▶ Work to be completed: Sift through the material below and return the lines with "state".

▶ Recorded data:
== == ==

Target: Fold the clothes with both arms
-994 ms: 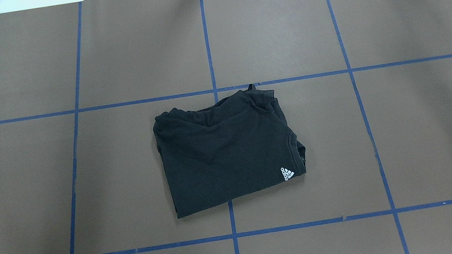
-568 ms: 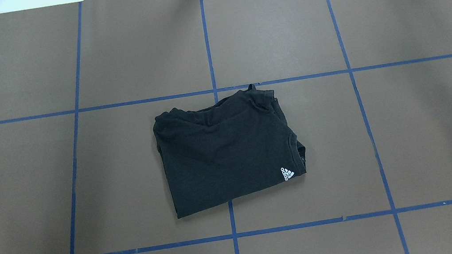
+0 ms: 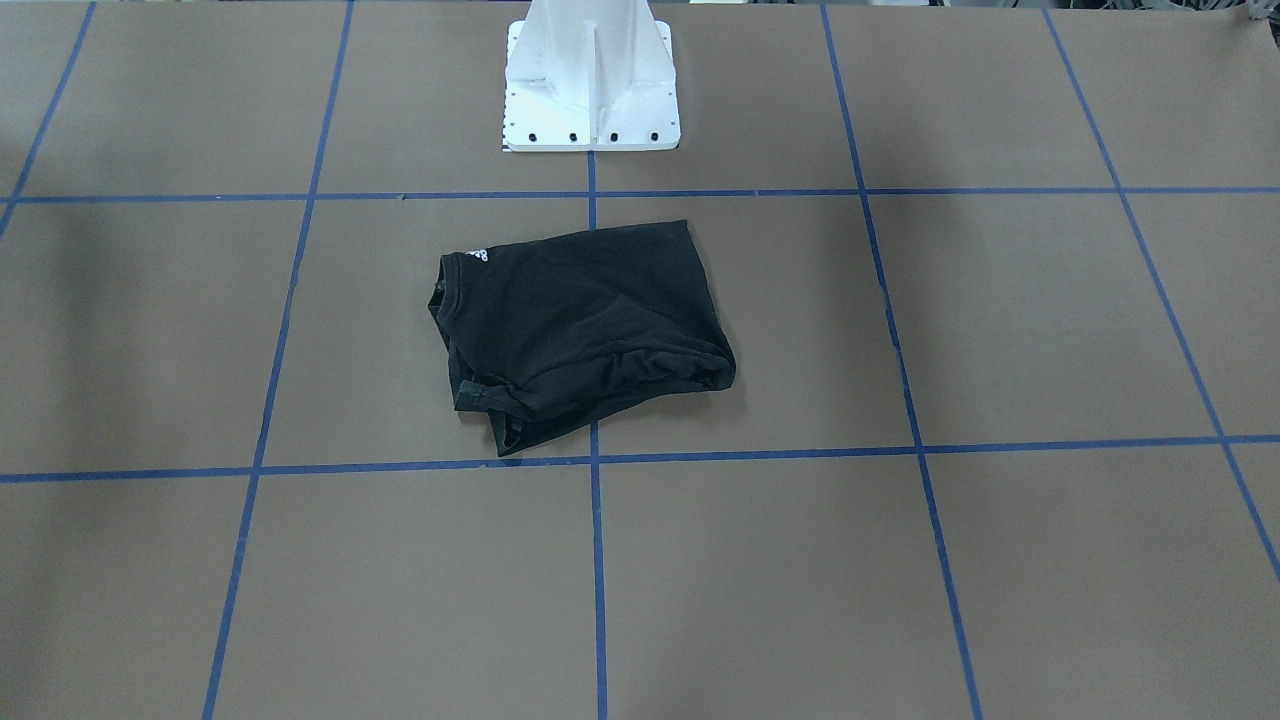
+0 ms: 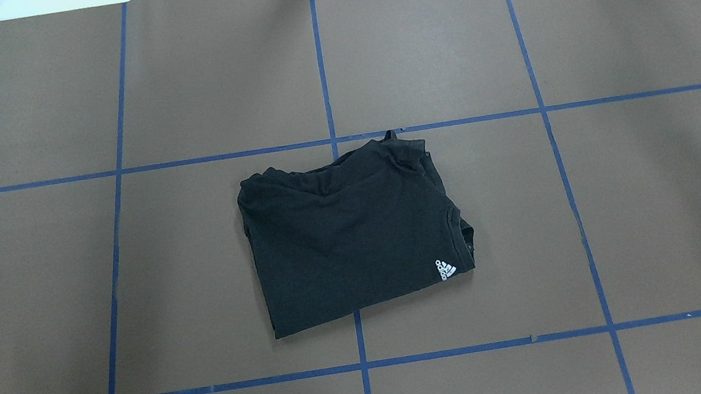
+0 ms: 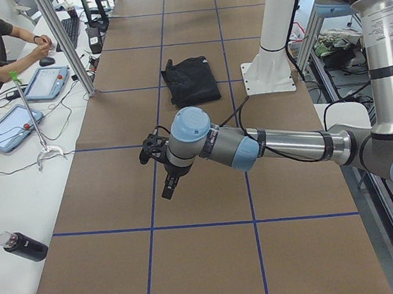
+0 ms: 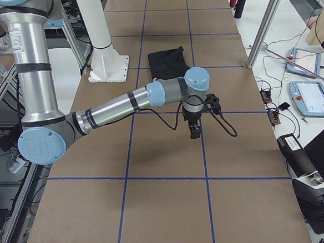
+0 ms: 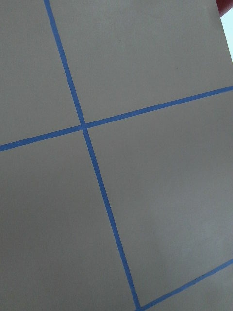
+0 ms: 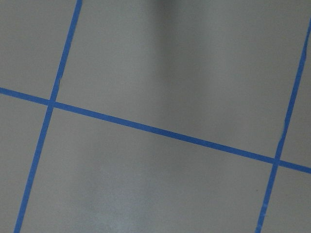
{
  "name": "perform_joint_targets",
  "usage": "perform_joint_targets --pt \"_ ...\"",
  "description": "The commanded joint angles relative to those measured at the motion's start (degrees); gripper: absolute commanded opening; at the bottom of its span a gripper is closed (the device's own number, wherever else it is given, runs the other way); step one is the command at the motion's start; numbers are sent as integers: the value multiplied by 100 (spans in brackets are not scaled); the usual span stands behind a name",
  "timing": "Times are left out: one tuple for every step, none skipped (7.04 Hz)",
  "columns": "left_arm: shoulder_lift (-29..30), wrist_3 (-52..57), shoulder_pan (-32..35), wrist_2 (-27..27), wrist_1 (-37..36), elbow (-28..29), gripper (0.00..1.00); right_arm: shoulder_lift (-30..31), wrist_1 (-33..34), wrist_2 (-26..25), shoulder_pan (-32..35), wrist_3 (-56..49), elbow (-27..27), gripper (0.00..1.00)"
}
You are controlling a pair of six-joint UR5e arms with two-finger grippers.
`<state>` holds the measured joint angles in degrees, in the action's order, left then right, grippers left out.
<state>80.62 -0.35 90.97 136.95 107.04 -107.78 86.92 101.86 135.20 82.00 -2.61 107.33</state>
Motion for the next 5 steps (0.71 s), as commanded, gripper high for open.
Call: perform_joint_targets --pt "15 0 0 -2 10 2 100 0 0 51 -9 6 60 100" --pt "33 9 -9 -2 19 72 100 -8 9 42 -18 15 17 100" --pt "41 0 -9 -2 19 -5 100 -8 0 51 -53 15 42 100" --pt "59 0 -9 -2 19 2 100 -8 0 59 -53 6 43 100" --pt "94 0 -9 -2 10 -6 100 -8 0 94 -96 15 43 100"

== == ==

▶ Answer to the exercise:
`<state>` holds the measured joint angles in degrees, in the action's order, left then right, grippers left out.
<state>80.62 -0.35 90.97 136.95 107.04 -107.78 86.92 101.86 135.20 82.00 -2.61 107.33</state>

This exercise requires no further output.